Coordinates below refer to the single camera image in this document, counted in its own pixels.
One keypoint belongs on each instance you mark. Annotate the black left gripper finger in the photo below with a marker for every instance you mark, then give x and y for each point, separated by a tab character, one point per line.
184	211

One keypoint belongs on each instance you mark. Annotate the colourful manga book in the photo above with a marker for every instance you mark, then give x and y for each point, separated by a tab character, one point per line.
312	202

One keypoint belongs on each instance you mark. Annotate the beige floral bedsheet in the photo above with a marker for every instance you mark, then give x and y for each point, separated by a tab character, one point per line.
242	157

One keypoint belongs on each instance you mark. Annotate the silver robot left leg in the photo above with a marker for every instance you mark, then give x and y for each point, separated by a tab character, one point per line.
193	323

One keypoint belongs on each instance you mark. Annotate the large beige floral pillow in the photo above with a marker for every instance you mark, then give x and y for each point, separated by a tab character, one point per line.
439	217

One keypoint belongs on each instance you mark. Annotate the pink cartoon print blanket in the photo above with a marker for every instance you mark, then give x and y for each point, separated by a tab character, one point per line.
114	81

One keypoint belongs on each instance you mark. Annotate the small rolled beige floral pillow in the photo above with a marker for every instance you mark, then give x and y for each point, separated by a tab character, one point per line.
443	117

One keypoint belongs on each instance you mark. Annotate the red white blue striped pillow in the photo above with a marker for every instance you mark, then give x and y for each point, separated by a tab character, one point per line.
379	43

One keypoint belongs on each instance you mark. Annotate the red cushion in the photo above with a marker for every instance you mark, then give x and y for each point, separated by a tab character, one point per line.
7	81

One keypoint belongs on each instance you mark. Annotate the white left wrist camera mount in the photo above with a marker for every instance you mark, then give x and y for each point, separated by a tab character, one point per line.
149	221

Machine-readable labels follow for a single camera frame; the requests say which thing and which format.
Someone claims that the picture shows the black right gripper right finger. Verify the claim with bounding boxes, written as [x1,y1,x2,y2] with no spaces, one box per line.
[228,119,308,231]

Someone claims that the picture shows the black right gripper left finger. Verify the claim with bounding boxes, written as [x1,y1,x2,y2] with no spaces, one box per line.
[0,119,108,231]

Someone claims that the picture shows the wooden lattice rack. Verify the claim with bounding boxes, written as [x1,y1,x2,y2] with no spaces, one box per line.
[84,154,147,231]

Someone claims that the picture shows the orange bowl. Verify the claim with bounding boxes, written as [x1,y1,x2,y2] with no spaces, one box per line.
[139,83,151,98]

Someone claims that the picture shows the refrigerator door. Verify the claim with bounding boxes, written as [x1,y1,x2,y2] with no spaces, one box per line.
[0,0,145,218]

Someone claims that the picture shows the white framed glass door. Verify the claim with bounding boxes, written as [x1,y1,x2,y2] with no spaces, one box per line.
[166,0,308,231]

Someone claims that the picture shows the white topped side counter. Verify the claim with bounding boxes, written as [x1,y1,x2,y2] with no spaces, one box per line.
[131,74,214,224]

▸ **About this exercise**
Write out the lines above from the one containing "Someone claims that the picture shows the white topped" through the last, exactly as they are.

▸ **Solution to this exercise**
Someone claims that the picture shows the white topped side counter. Verify the claim with bounding boxes, written as [x1,y1,x2,y2] with no spaces, one box per line.
[131,74,214,224]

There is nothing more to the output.